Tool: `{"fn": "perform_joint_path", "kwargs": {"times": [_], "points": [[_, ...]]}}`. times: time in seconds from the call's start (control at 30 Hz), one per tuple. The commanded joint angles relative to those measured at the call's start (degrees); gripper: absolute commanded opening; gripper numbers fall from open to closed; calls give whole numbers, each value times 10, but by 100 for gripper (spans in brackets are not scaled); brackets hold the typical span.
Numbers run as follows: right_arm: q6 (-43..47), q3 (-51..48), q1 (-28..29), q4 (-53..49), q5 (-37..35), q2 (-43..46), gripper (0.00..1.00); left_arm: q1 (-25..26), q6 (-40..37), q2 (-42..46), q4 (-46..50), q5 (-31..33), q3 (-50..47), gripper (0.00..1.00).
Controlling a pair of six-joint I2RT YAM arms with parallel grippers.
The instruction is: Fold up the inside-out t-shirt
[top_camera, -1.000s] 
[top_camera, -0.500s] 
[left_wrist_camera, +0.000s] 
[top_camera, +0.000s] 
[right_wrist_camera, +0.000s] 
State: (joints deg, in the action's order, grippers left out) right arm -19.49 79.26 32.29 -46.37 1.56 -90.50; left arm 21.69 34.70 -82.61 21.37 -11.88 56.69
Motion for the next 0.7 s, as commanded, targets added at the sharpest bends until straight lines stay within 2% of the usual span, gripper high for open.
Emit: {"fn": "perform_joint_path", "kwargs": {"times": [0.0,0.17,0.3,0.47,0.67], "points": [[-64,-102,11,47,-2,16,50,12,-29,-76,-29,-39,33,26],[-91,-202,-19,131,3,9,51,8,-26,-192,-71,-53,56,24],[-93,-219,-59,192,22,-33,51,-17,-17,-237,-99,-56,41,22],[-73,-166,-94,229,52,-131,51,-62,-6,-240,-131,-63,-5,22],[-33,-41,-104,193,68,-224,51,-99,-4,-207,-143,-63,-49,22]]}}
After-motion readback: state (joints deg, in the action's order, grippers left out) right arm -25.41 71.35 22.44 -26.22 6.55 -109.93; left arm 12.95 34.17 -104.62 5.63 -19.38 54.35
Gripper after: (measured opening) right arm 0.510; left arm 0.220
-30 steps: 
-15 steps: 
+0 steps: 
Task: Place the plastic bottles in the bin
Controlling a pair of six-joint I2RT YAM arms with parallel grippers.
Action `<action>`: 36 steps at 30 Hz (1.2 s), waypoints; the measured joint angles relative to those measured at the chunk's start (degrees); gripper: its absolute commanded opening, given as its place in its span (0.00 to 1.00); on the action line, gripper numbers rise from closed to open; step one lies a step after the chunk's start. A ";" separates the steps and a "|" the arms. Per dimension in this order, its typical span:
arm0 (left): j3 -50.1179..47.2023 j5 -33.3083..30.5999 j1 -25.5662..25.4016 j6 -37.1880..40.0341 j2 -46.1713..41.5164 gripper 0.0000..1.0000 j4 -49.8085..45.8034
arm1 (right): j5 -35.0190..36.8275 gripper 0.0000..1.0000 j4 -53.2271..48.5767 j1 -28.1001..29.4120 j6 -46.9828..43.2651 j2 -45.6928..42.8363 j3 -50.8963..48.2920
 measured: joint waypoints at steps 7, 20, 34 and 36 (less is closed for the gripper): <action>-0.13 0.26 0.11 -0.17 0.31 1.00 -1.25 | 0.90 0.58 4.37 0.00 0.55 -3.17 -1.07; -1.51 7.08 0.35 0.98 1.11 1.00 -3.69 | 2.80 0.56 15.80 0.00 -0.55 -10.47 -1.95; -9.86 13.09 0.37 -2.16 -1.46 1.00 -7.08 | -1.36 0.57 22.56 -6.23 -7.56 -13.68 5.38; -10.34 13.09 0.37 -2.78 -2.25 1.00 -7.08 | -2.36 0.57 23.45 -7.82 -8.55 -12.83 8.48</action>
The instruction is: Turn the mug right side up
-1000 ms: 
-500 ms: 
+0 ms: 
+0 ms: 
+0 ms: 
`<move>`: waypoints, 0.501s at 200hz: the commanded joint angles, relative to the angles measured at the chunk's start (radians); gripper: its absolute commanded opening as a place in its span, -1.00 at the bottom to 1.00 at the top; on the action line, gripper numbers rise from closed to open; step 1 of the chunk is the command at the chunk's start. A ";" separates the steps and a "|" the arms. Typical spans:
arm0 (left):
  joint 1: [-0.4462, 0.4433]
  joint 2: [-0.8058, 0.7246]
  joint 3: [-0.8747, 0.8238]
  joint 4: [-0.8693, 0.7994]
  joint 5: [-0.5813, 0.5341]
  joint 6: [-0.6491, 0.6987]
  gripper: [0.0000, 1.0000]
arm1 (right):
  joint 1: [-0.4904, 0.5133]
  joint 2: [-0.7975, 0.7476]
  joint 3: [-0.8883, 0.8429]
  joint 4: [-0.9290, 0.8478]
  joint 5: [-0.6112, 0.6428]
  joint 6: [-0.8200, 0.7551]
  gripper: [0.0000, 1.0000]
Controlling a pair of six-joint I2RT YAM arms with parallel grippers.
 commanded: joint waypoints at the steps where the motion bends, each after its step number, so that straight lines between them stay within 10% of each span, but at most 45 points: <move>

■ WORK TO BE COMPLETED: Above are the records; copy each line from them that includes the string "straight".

■ SOLUTION TO THIS TASK:
Motion for the next 0.7 s, as commanded, targets added at the sharpest bends until straight lines stay within 2% of the usual span, gripper high for open.
 commanded: joint waypoints at the steps where the motion bends, each after its step number, so that straight lines between them stay within 10% of each span, but at most 45 points: <move>

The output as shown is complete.